The reason many serious Linux aficionados prefer text-based applications over their graphical counterparts isn’t just because they’re so hardcore or stuck in the past. They have very pragmatic reasons for doing so.

Text-mode programs are easier to integrate into scripts, because text-based input can be generated more easily from another program and piped into another.

Although the mouse transformed the computing world when it was invented, in extended use, it can actually become somewhat tedious, especially in repetitive operations. One of the most repetitive is clicking options in dialog boxes. Fortunately, there’s a way to take the drudgery out of this task.

One piece of software, however, makes it possible to automate graphical programs by automating mouse clicks.

auto-mouse-click

You can download the program from Murguu.com. It’s available for both 32-bit and 64-bit machines. The program has been tested on Mint, Ubuntu, Kubuntu and Fedora.

Just unpack the .zip file into a directory and double-click on the “AutoMouseClick” icon. The program will start up and you’ll be able to automate your mouse clicks.

You’ll have to know a bit about how your screen’s coordinates are laid out. It’s similar to the Cartesian geometry you learned in your high school algebra class, but the origin is at the top left corner of the screen instead of the middle like you learned in math class. This is because it’s the same on every screen, no matter how big it actually is.

If you have more than one monitor serving as a single screen, the origin will be at the top left corner of the leftmost screen.

Just press F11 to get a reading of the coordinates of the mouse pointer. You can specify the X and Y Coordinates of each click. You can single click, double-click, left-click, right-click, Ctrl-click, shift-click and just about any kind of click you can imagine.

The program does have to be in focus in order to work, but you can define a keyboard shortcut in order to use it without having to actually click in its window.
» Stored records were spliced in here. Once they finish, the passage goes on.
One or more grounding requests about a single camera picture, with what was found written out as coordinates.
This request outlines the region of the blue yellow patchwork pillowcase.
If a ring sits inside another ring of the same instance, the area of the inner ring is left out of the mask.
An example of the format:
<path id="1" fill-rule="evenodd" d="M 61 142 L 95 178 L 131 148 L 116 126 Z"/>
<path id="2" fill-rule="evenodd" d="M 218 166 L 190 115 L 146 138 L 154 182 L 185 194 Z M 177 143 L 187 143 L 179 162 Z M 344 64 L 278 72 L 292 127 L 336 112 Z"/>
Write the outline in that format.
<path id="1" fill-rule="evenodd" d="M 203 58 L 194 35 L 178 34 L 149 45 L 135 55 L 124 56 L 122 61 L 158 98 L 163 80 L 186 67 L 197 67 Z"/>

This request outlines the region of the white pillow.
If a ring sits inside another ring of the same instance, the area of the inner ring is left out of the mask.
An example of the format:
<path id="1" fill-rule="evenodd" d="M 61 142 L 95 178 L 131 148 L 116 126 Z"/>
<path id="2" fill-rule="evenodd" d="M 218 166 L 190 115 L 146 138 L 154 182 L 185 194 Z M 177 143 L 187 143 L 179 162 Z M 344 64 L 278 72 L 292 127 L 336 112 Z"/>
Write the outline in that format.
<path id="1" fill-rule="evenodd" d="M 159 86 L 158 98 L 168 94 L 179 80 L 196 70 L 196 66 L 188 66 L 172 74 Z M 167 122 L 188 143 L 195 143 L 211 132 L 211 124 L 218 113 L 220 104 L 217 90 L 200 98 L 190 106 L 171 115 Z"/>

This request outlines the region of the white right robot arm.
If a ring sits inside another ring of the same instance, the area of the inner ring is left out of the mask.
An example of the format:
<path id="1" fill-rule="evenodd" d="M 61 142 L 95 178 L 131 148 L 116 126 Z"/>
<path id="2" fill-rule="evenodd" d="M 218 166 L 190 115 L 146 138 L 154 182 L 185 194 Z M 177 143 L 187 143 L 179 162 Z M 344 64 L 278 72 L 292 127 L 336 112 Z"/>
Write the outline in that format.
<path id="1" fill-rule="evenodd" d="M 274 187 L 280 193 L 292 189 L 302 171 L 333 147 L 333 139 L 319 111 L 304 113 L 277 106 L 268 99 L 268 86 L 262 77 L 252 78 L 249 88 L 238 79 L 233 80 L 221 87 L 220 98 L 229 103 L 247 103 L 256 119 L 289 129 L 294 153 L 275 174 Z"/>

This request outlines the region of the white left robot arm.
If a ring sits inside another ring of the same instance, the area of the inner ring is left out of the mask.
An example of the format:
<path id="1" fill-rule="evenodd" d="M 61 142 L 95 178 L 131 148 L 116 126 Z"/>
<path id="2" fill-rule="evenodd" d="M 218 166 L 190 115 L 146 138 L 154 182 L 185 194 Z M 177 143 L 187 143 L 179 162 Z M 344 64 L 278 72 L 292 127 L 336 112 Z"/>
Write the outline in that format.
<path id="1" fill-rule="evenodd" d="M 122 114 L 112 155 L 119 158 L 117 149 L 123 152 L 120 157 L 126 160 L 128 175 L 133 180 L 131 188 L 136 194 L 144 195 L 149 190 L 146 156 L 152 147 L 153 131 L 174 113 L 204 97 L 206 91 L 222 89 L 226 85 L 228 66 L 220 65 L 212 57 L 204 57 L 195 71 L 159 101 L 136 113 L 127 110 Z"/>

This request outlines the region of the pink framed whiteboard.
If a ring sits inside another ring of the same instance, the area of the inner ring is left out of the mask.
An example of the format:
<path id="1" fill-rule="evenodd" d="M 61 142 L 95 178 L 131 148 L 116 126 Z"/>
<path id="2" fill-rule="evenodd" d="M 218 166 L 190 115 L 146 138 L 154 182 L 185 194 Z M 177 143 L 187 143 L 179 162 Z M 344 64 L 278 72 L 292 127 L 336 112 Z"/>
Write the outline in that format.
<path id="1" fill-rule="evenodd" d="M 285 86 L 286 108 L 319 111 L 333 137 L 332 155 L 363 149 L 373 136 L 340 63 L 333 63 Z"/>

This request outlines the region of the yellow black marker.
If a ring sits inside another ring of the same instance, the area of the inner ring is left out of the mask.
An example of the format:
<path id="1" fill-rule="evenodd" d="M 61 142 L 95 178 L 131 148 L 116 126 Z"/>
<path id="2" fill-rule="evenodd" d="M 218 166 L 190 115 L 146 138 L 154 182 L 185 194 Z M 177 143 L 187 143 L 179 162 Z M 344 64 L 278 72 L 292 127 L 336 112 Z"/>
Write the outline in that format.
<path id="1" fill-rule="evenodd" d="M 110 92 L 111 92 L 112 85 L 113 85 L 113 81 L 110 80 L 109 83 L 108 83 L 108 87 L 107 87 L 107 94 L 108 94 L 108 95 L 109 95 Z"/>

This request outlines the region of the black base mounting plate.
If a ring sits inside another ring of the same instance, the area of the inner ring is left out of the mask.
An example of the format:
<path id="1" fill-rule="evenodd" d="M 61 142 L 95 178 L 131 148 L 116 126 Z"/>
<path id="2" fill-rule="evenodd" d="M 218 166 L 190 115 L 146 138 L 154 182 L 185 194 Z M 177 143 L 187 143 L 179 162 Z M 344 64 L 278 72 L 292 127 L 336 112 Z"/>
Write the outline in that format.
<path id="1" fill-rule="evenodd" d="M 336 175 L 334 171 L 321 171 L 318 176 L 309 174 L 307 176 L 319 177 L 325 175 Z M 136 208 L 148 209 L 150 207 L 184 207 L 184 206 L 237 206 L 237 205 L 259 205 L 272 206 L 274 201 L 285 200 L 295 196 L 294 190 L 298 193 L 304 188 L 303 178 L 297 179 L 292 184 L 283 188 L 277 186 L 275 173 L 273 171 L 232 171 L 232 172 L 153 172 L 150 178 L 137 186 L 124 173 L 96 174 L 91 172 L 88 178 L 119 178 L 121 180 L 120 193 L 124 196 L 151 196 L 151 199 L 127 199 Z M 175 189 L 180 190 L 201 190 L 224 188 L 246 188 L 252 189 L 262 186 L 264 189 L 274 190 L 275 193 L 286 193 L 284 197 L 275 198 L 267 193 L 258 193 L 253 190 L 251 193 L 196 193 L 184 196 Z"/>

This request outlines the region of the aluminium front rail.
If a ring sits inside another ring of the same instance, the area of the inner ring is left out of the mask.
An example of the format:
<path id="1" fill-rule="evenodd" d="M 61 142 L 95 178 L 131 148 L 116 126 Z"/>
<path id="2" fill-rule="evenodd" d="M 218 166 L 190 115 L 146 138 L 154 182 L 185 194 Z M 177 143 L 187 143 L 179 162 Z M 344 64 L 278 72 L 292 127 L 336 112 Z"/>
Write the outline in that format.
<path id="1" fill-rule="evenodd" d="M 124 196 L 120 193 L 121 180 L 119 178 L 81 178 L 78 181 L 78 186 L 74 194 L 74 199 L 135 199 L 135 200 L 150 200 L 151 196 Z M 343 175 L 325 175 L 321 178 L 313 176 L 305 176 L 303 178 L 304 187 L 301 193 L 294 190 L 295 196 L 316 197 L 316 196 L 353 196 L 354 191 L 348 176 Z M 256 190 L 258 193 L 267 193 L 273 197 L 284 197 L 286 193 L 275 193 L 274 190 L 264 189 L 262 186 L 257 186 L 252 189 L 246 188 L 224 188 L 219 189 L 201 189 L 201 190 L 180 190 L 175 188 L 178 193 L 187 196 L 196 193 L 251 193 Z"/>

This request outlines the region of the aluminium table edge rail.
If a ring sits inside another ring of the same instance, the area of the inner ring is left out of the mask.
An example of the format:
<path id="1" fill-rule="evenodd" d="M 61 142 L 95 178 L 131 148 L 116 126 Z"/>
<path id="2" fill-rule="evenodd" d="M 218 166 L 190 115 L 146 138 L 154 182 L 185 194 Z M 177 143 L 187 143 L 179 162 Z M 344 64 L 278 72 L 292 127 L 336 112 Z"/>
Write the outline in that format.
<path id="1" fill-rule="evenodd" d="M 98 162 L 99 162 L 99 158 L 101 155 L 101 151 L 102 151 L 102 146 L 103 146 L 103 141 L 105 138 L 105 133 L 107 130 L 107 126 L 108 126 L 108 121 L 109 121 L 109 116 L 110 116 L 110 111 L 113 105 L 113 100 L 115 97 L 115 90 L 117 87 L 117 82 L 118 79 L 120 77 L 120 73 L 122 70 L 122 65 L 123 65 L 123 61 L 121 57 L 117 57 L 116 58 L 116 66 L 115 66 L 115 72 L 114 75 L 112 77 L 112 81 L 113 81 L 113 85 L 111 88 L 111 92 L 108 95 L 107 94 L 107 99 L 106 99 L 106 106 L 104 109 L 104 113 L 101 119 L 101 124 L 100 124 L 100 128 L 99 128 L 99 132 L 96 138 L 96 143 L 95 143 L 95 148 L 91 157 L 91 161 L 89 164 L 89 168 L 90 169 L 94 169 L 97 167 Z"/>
To add a mouse click, just click the “Add” button. You can add remove, and rearrange clicks. You can even specify how long to wait between clicks. This is perfect for dialog boxes that take a while to show up.

You can also save your clicks and load them for later retrieval. This makes it a rudimentary version of a shell/Perl/Python script for graphical applications. Similar programs are also available for Windows and Mac OS X, if you think this program is a great idea and want to use it on other systems.

A text-based program and a scripting languages are going to give you a lot more flexibility, but if the only choice you have available is a GUI program and you have a lot of repetitive operations to perform, then the Auto Mouse Click program might be a good choice if you want to save some wear and tear on your wrist or your clicking fingers.

You might even have your hands free to use the keyboard.